In interviews, the duo have described the mixtape as 80s themed—with a touch of 70s Hollywood. It’s made clear on the first track, the fierce stick-up minded “82 Afro’s.” From there, the duo take the listener underground into their paisley colored hideouts packed to the gills with ebony-skinned girls in tight jeans and afros, towering mountains of vacuum-sealed drugs, and gargantuan speakers hemorrhaging funk. “Suga Willie’s Revenge” finds Lo riding hard 80s style drums with a sinuous and infectious flute sample. Over the thudding bass, Lo put their elegantly tangled vernacular on display: (“It’s that blue funk personified / I’m the Congo in the vibe / I’m the voodoo come alive / I’m the fly frantic / Live across the transatlantic / With the panama slanted / On this true enchantment.”)

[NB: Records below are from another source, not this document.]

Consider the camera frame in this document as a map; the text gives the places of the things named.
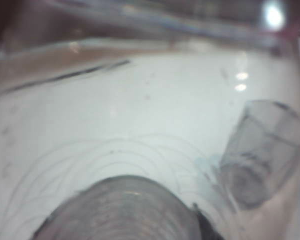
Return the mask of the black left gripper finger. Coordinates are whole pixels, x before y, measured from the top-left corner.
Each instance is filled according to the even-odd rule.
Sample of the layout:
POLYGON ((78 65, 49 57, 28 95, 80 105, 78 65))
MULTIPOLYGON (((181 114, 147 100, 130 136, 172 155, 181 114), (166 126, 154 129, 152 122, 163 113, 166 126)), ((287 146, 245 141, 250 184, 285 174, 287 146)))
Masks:
POLYGON ((210 221, 202 214, 200 208, 196 203, 192 204, 192 209, 199 224, 202 240, 224 240, 223 236, 213 227, 210 221))

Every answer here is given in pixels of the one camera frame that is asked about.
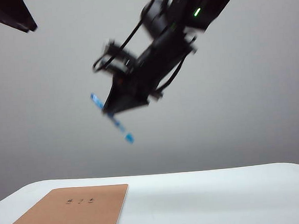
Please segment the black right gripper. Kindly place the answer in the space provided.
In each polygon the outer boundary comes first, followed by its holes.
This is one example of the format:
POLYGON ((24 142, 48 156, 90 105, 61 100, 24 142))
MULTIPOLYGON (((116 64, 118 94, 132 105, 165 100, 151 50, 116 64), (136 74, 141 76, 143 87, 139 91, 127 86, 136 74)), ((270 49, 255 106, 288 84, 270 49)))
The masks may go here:
POLYGON ((127 50, 125 79, 113 76, 110 92, 103 106, 104 114, 116 114, 148 106, 148 97, 160 98, 177 76, 184 60, 197 50, 182 29, 169 28, 139 55, 127 50))

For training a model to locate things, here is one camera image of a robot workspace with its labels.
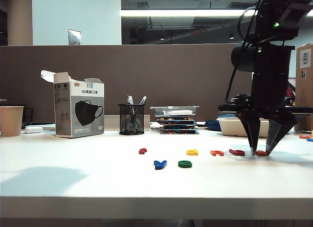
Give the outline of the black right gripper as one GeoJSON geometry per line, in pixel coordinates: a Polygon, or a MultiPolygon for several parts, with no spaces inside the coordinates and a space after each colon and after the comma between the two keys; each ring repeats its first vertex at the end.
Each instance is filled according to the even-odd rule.
{"type": "Polygon", "coordinates": [[[312,107],[288,106],[286,90],[288,78],[285,75],[254,74],[251,94],[234,97],[230,103],[218,107],[220,114],[235,114],[239,117],[250,145],[251,154],[255,155],[260,119],[269,119],[266,151],[270,154],[278,142],[297,123],[295,116],[312,116],[312,107]]]}

“52” finds the pair ruminating over the number 52 (“They said when I’m 52 I’d have 52 brides / In a B-52 bomber pouring out 152”), while “Gimmie Dat” features Lo spitting over a lean beat and a sample from Gangstarr’s “Just to Get a Rep,” and taking on the personas of a stick-up kid and his victim in the Bronx. And “Suga Lo’s Lov”? Possibly the finest infidelity gone-wrong tale since Ghostface’s “It’s Over.” The album’s excellence doesn’t become clear until it’s over—after Lo has dropped six straight certified bangers, each the equal of anything on Uptown Saturday Night. Shit, they even turn the reggae-themed “Ganja Lounge” into a slow burning stoner anthem.
So nearly five years after their last album and a decade since “Cooley High” heralded their arrival, Camp Lo have returned to planet Earth to drop the year’s best mixtape. Meanwhile, somewhere in the Caribbean, a treasure chest is buried deep in the sand, filled with glistening diamonds, fur coats, and Panama hats, patiently awaiting the return of their rightful owners. The ones who’ve returned home to finish what they started.